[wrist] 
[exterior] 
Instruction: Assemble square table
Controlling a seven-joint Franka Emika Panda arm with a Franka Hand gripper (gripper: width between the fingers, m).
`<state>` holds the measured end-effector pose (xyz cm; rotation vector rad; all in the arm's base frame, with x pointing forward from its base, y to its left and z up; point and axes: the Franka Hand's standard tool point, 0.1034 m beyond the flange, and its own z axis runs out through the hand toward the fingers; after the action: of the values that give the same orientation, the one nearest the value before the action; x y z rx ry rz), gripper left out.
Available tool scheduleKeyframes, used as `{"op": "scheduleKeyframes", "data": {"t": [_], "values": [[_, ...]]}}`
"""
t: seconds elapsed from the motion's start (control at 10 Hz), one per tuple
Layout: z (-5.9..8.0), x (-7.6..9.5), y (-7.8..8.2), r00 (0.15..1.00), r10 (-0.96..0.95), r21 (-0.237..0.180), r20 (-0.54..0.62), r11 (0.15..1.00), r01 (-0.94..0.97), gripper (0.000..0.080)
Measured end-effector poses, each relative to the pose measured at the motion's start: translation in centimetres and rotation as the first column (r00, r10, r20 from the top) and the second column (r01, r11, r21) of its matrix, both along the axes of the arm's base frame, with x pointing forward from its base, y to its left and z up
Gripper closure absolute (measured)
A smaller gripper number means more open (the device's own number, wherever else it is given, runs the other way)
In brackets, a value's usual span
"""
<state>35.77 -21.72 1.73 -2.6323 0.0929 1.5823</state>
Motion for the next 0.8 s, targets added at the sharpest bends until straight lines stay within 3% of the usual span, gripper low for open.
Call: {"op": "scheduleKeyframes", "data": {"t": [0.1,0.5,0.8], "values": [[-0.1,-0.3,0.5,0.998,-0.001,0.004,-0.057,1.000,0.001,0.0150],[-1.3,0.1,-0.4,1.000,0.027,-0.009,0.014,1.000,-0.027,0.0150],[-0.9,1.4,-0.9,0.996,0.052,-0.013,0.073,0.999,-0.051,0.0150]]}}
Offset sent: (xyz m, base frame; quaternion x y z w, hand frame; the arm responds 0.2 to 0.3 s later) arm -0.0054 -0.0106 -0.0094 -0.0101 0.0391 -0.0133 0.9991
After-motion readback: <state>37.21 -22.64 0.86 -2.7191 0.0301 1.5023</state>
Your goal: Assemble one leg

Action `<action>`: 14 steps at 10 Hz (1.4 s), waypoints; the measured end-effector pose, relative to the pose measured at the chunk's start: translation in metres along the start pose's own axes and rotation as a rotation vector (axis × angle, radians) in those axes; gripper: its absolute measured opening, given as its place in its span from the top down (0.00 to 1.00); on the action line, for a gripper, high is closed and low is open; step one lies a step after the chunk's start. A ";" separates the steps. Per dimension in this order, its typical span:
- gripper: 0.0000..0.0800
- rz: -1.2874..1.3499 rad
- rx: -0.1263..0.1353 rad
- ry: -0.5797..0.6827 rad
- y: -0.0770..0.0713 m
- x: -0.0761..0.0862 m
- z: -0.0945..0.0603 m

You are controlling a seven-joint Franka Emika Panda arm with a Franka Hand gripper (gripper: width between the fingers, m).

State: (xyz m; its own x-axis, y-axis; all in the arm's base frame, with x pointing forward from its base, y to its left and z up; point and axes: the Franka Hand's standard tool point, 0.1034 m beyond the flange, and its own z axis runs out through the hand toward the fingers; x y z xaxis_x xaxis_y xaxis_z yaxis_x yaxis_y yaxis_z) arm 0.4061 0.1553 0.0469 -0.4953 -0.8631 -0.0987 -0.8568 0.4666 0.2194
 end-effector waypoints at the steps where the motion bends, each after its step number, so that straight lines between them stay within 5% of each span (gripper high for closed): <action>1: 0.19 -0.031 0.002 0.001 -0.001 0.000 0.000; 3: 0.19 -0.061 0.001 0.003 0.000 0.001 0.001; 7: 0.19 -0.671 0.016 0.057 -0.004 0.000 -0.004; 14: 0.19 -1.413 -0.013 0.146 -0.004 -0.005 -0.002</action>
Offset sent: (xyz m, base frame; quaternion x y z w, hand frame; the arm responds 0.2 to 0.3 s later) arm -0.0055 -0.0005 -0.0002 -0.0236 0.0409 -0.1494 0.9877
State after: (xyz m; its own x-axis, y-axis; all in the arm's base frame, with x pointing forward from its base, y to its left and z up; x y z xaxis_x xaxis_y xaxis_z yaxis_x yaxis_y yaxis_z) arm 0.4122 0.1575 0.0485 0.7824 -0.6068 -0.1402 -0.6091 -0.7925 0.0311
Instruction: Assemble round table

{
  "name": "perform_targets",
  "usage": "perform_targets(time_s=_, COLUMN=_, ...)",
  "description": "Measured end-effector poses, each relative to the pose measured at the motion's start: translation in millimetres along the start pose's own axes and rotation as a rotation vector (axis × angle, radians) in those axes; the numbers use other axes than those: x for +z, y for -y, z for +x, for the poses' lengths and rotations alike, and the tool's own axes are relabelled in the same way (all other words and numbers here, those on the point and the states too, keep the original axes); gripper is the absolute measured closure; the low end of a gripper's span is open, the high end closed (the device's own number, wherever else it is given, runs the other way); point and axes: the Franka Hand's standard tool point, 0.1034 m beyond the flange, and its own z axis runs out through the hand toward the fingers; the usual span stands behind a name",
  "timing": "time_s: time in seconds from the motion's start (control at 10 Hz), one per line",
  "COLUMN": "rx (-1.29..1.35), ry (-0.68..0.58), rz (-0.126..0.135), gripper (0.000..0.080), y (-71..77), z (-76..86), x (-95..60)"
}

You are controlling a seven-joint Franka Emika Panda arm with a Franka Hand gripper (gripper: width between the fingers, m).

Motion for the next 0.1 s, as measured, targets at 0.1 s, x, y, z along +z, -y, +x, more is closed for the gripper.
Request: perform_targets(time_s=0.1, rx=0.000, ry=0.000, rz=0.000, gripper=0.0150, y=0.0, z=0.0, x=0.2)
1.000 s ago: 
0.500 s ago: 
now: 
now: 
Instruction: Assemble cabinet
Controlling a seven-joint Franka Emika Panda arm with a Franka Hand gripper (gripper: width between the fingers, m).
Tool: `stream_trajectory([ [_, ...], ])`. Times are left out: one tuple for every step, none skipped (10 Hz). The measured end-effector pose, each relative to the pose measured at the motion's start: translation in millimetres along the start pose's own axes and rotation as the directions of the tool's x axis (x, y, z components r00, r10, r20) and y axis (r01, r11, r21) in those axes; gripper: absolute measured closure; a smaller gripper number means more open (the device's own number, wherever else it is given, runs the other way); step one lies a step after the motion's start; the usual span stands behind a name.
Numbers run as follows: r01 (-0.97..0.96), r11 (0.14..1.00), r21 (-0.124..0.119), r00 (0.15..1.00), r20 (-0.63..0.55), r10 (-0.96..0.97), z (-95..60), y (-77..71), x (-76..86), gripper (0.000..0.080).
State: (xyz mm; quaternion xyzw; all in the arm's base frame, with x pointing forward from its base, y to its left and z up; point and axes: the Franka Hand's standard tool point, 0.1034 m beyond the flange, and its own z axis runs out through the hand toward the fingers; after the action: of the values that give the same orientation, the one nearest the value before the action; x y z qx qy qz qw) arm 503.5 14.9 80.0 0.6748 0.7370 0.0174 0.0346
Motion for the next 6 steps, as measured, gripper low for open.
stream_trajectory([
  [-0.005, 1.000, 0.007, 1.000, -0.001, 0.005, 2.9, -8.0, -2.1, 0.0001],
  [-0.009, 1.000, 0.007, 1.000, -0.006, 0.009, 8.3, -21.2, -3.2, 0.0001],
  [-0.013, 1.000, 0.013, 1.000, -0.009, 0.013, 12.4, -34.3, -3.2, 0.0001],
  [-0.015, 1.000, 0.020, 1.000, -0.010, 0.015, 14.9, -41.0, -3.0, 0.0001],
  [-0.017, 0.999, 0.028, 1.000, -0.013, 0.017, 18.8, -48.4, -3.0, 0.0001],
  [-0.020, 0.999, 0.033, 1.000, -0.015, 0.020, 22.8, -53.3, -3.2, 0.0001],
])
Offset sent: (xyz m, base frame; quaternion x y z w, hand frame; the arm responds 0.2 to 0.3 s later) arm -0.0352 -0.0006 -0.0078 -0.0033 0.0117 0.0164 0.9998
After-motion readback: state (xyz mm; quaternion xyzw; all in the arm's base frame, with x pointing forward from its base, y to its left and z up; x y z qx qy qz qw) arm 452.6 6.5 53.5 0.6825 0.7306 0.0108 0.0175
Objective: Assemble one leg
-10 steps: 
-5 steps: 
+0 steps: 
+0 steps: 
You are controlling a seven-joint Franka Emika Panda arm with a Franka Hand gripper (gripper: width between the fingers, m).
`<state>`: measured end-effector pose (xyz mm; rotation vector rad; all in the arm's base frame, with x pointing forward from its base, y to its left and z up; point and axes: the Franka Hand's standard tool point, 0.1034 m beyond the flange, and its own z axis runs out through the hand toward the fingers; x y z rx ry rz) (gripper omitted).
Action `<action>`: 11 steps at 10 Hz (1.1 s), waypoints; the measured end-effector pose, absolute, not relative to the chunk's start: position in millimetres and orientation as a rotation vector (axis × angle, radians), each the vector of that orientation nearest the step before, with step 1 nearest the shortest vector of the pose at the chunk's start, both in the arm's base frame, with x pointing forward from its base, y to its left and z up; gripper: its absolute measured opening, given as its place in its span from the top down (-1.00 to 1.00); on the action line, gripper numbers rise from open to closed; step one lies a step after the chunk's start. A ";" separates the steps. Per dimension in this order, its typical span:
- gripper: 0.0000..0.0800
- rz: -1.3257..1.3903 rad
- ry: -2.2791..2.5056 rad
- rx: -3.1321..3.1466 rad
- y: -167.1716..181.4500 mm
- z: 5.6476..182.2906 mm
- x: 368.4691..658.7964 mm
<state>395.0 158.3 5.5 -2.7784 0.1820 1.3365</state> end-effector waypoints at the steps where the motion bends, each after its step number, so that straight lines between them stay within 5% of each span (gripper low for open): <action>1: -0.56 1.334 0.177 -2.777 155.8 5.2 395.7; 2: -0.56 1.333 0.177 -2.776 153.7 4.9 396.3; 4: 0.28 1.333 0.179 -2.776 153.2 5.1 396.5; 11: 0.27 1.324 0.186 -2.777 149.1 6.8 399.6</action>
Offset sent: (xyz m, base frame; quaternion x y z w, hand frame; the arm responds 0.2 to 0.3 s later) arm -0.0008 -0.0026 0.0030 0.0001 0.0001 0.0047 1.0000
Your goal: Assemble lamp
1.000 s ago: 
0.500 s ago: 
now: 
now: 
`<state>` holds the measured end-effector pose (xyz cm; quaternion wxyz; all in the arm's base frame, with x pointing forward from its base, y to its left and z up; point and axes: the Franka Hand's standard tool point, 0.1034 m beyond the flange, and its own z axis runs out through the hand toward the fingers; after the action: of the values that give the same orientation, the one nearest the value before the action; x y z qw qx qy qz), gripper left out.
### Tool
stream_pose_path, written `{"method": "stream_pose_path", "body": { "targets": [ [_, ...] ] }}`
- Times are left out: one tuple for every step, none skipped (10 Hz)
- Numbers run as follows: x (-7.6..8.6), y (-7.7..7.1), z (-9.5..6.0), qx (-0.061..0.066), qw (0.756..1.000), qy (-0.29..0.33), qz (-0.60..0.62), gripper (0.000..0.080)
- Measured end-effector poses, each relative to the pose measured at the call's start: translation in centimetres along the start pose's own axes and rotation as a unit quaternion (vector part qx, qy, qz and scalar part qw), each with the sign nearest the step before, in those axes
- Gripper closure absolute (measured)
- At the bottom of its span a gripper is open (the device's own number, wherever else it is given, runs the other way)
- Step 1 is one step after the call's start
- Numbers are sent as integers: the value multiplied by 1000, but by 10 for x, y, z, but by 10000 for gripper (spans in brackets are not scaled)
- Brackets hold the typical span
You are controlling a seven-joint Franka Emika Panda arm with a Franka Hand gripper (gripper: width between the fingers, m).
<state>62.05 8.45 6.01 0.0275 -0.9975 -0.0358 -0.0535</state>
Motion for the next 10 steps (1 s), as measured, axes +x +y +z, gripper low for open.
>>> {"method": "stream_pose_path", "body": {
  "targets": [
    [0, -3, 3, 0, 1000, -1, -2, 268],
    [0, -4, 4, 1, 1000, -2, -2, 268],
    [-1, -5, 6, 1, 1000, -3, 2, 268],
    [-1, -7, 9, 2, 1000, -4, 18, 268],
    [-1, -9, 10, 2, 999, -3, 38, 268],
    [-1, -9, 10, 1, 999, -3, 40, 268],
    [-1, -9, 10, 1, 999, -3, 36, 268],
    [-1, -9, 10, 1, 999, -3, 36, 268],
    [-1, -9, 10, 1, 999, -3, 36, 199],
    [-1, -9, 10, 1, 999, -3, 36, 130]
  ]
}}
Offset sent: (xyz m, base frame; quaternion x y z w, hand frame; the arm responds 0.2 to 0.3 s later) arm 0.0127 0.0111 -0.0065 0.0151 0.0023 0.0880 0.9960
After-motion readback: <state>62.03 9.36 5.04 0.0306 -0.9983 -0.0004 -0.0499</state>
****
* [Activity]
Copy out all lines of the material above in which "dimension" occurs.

* [Answer box]
Action `<action>`: 14 steps at 10 Hz (1.4 s), waypoints; the measured end-effector pose, relative to the pose measured at the chunk's start: translation in metres along the start pose's own axes and rotation as a rotation vector (axis × angle, radians) in those axes; gripper: its absolute measured opening, given as its place in its span from the top down (0.00 to 1.00); on the action line, for a gripper, high is closed and low is open; step one lies a step after the chunk's start. A ";" separates the steps. Per dimension in this order, its typical span:
Action `<action>`: 11 steps at 10 Hz (1.1 s), waypoints; the measured end-effector pose, absolute, not relative to the chunk's start: position in millimetres and orientation as a rotation vector (axis × angle, radians), each the vector of that orientation nearest the step before, with step 1 nearest the shortest vector of the pose at the chunk's start, both in the arm's base frame, with x pointing forward from its base, y to its left and z up; gripper: its absolute measured opening, given as its place in its span from the top down (-1.00 to 1.00); on the action line, gripper numbers rise from open to closed; step one lies a step after the chunk's start. A ";" separates the steps. Per dimension in this order, its typical span:

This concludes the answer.